# Stored data:
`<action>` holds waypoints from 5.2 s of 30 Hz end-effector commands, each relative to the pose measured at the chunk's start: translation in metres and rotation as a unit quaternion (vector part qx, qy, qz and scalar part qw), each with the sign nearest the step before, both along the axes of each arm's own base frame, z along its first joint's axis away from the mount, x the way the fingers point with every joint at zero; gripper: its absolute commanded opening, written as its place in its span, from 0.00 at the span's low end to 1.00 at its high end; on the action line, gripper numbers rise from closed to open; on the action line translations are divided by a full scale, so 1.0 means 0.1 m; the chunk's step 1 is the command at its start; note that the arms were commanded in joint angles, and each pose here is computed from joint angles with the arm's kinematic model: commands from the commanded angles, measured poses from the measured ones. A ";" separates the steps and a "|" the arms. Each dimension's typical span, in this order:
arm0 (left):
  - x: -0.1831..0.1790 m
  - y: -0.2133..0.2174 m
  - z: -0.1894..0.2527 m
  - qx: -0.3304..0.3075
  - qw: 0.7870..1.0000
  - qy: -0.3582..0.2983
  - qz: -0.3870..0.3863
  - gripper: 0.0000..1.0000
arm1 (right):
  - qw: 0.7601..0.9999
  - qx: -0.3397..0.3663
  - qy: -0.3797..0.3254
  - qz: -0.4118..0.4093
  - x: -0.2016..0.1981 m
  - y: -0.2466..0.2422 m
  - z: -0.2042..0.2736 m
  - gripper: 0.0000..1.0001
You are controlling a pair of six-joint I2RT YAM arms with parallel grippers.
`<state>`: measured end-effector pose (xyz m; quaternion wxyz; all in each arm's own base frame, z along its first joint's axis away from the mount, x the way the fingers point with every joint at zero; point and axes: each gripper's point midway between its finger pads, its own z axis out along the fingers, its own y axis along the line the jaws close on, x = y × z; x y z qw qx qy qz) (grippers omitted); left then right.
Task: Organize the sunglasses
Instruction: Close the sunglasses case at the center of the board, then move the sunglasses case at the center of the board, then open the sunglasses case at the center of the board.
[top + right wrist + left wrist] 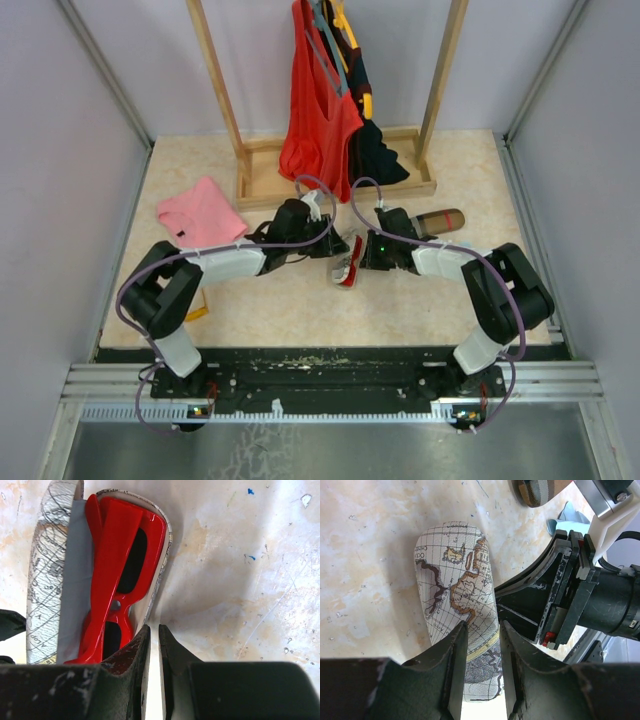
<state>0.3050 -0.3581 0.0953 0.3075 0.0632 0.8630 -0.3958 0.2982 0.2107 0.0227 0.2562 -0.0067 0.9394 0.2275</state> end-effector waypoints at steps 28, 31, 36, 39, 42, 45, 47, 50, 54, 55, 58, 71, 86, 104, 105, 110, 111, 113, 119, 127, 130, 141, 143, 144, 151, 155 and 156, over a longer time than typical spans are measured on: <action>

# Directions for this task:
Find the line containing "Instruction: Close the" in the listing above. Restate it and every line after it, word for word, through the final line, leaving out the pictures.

# Written reply:
Instruction: Close the sunglasses case at the center of the board, then move the sunglasses case at the center of the board, then open the sunglasses case at the center of the board.
[top + right wrist + left wrist] 
<state>0.3050 -0.3581 0.0953 0.3075 0.0632 0.8630 -0.3958 0.2982 0.2107 0.0227 0.2562 -0.0067 0.9394 0.2275</state> end-effector waypoints at steps 28, 31, 36, 39, 42, 45, 47, 50, 54, 55, 58, 71, 86, 104, 105, 110, 111, 113, 119, 127, 130, 141, 143, 144, 151, 155 and 156, over a longer time than typical spans are measured on: <action>

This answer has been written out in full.